▶ What is being asked:
Please copy exactly the lines that run from the start of the entries to the line containing "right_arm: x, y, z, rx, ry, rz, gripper", inclusive.

▶ Provided information:

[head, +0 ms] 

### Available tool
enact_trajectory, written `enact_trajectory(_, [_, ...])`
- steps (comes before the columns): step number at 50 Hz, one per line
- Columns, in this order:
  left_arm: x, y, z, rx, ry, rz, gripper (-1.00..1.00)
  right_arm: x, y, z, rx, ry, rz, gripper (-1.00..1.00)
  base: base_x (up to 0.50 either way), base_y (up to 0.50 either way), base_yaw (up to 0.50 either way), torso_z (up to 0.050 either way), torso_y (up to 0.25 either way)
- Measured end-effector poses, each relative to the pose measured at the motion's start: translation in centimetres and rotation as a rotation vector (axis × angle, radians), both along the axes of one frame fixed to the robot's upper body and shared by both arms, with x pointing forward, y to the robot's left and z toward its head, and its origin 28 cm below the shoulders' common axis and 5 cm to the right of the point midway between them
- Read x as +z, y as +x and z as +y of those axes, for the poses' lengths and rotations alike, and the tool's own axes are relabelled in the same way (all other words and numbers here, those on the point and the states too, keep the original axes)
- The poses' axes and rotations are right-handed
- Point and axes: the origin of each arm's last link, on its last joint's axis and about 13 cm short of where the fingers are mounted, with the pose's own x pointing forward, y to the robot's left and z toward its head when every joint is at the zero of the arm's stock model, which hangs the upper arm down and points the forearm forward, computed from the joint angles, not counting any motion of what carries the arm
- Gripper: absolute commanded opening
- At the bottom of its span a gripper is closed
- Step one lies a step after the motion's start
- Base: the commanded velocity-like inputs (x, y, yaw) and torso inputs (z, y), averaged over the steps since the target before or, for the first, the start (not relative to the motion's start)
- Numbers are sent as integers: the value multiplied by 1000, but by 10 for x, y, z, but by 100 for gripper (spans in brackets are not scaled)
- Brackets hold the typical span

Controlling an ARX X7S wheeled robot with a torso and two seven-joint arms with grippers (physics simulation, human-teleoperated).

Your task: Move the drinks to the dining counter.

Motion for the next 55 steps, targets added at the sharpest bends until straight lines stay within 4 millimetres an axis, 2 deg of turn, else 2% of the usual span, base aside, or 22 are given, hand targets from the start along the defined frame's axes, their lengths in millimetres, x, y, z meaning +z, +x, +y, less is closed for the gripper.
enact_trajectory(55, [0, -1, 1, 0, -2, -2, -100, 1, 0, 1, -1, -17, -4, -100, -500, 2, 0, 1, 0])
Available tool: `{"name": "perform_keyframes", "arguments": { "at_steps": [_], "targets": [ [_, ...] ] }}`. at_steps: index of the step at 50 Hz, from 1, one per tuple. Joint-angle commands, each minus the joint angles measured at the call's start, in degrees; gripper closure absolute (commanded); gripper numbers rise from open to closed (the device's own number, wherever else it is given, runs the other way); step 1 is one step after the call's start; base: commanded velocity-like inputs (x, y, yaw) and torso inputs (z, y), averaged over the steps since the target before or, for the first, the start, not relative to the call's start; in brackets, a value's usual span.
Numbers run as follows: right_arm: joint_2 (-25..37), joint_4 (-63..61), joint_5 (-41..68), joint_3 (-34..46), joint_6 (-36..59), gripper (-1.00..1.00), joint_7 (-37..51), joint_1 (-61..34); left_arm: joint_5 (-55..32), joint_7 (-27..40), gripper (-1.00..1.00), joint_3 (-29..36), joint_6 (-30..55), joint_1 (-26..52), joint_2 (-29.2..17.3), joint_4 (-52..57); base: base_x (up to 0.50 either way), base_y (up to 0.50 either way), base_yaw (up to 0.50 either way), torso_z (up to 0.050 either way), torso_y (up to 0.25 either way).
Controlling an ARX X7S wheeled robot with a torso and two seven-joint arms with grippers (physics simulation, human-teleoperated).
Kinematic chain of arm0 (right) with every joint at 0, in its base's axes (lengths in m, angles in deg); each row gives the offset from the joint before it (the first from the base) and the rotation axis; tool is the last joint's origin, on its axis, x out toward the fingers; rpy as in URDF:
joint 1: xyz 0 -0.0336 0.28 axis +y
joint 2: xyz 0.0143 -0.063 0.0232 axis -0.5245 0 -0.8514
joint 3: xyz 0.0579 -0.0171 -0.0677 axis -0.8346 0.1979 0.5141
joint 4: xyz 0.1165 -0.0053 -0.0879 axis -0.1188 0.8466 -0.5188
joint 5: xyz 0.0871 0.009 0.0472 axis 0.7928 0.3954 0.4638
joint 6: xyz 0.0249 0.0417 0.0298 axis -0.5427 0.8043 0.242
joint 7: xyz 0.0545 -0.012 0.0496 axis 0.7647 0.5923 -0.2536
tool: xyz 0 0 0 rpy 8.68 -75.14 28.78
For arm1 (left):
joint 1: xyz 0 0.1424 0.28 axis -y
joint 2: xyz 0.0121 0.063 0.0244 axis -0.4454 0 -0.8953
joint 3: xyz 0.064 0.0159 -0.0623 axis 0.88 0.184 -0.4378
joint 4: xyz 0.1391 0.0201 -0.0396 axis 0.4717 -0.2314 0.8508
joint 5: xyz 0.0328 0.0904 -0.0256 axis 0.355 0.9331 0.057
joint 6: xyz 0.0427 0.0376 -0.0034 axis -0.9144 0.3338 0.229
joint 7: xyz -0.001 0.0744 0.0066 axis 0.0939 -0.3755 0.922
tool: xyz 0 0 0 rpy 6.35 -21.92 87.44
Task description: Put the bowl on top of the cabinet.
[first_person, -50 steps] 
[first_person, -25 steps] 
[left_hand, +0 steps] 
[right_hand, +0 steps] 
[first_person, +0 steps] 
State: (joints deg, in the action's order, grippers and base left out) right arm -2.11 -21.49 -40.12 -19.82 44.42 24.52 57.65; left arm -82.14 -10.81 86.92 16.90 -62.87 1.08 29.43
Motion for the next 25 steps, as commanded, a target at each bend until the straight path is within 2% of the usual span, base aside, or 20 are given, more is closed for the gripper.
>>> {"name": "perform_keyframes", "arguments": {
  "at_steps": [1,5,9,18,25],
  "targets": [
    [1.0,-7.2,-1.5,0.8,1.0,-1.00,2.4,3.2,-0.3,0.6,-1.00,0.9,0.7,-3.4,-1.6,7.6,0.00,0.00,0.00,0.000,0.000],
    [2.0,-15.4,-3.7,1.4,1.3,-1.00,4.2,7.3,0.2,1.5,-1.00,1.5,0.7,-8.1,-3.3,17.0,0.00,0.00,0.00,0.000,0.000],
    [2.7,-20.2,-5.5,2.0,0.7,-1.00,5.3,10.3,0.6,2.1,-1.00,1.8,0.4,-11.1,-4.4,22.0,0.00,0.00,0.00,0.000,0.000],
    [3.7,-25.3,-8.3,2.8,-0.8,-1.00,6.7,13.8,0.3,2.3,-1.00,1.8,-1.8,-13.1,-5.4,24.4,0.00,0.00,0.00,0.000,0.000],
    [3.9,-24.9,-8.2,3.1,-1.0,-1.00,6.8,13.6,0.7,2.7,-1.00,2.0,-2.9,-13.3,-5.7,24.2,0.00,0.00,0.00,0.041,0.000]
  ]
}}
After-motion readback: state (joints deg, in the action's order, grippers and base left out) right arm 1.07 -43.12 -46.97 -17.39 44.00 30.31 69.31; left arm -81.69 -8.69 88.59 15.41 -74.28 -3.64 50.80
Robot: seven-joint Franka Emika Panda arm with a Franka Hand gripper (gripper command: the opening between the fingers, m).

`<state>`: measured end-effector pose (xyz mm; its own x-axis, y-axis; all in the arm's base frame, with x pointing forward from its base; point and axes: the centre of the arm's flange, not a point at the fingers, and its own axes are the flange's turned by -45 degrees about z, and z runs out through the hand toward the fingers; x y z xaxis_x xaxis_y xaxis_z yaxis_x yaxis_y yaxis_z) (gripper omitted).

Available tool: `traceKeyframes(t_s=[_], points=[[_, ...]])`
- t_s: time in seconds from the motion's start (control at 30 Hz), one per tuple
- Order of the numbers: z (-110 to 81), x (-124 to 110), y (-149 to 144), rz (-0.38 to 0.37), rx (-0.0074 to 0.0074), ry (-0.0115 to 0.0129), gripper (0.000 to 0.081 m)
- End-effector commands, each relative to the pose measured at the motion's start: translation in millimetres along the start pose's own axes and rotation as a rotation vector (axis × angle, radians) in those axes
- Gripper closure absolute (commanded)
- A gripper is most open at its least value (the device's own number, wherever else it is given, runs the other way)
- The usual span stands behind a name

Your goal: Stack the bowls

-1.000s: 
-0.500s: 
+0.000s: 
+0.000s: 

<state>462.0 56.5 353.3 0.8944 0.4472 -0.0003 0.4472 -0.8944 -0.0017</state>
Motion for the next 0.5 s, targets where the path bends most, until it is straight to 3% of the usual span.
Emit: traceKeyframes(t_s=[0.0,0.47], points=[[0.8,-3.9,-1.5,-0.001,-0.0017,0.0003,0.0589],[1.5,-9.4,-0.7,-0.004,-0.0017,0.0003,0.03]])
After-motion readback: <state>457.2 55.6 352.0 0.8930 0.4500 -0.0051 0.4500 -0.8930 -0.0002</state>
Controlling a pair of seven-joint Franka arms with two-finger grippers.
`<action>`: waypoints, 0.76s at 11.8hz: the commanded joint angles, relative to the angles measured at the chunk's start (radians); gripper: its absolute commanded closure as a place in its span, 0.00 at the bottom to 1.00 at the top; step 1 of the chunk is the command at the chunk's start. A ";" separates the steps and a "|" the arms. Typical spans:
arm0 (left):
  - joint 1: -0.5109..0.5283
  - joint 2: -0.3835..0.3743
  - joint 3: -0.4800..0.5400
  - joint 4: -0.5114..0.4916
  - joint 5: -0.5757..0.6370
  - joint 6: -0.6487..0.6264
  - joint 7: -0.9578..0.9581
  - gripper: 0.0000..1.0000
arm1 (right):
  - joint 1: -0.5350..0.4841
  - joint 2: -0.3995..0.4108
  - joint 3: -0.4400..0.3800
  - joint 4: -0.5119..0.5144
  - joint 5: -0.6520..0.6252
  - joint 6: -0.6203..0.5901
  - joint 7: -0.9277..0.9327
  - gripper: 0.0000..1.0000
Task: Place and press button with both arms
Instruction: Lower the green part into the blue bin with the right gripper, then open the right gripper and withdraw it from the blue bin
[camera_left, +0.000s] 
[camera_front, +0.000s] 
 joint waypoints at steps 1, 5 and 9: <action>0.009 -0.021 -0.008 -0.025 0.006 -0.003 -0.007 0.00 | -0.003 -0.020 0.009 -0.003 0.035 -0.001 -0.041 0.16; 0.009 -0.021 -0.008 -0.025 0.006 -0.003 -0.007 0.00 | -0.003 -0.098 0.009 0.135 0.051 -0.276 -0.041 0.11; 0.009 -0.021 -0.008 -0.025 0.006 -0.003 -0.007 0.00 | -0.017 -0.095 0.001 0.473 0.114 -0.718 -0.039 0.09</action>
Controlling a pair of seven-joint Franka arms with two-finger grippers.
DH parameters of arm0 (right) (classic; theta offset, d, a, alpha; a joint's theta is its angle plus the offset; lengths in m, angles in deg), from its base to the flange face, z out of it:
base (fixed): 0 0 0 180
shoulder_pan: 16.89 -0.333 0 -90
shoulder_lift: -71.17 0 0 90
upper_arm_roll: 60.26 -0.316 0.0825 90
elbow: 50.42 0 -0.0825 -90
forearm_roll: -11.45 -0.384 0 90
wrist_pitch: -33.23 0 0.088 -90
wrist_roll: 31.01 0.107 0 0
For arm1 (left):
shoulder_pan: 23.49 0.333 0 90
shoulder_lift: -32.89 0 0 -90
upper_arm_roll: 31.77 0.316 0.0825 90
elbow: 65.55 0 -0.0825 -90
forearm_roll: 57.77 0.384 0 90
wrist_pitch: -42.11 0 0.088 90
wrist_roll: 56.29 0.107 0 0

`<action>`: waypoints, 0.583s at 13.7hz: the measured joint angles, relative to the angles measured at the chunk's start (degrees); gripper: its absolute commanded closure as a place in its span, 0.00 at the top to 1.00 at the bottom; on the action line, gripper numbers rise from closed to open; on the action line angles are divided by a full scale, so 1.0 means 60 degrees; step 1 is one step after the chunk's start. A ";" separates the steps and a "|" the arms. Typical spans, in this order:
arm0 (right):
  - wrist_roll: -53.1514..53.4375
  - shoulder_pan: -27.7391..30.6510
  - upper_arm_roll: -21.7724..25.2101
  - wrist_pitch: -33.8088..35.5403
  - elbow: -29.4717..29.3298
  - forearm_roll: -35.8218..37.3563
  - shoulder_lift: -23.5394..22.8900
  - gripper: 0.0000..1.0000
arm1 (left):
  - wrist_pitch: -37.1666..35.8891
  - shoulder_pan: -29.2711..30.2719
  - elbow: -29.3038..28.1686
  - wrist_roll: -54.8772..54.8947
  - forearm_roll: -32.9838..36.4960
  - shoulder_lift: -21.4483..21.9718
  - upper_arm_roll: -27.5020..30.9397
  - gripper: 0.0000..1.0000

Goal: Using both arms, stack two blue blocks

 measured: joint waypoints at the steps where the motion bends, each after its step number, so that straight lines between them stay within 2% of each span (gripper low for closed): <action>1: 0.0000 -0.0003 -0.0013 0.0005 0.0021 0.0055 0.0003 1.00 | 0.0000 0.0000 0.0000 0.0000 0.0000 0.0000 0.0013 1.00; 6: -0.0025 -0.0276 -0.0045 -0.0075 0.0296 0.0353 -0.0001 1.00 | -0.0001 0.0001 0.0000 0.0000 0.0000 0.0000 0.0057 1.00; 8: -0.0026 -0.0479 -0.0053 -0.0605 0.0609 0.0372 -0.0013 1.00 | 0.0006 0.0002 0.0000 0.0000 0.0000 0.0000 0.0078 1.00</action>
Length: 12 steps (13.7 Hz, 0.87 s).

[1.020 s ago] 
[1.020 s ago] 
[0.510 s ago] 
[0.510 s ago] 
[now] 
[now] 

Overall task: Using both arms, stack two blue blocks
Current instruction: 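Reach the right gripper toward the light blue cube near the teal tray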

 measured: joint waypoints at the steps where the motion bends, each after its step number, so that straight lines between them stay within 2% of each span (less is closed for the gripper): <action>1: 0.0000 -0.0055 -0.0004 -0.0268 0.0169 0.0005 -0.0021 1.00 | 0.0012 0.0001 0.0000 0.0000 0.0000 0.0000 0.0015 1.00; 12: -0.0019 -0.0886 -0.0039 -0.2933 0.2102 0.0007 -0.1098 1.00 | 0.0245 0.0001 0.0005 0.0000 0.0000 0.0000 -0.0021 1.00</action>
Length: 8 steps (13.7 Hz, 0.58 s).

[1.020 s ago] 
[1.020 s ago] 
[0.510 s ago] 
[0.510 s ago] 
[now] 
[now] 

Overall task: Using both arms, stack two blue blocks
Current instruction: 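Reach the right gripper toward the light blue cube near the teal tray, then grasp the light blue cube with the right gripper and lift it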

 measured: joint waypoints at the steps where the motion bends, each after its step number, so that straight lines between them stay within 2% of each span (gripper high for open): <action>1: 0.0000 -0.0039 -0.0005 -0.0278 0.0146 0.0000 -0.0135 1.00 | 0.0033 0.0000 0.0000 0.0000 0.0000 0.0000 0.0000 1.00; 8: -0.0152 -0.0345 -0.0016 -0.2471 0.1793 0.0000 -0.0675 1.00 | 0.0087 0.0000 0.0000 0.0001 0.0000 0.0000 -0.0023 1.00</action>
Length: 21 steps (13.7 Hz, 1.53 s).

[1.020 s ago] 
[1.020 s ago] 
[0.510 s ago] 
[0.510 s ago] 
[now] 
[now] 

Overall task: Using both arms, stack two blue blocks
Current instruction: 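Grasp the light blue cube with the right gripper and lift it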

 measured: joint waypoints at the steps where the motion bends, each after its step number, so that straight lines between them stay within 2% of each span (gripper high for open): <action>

▶ Answer for this exercise:
[head, +0 ms] 

### Available tool
enact_trajectory, written `enact_trajectory(_, [_, ...])`
- steps (comes before the columns): step number at 50 Hz, one per line
- Columns, in this order:
  left_arm: x, y, z, rx, ry, rz, gripper (-1.00..1.00)
  right_arm: x, y, z, rx, ry, rz, gripper (-1.00..1.00)

This exercise requires no further output.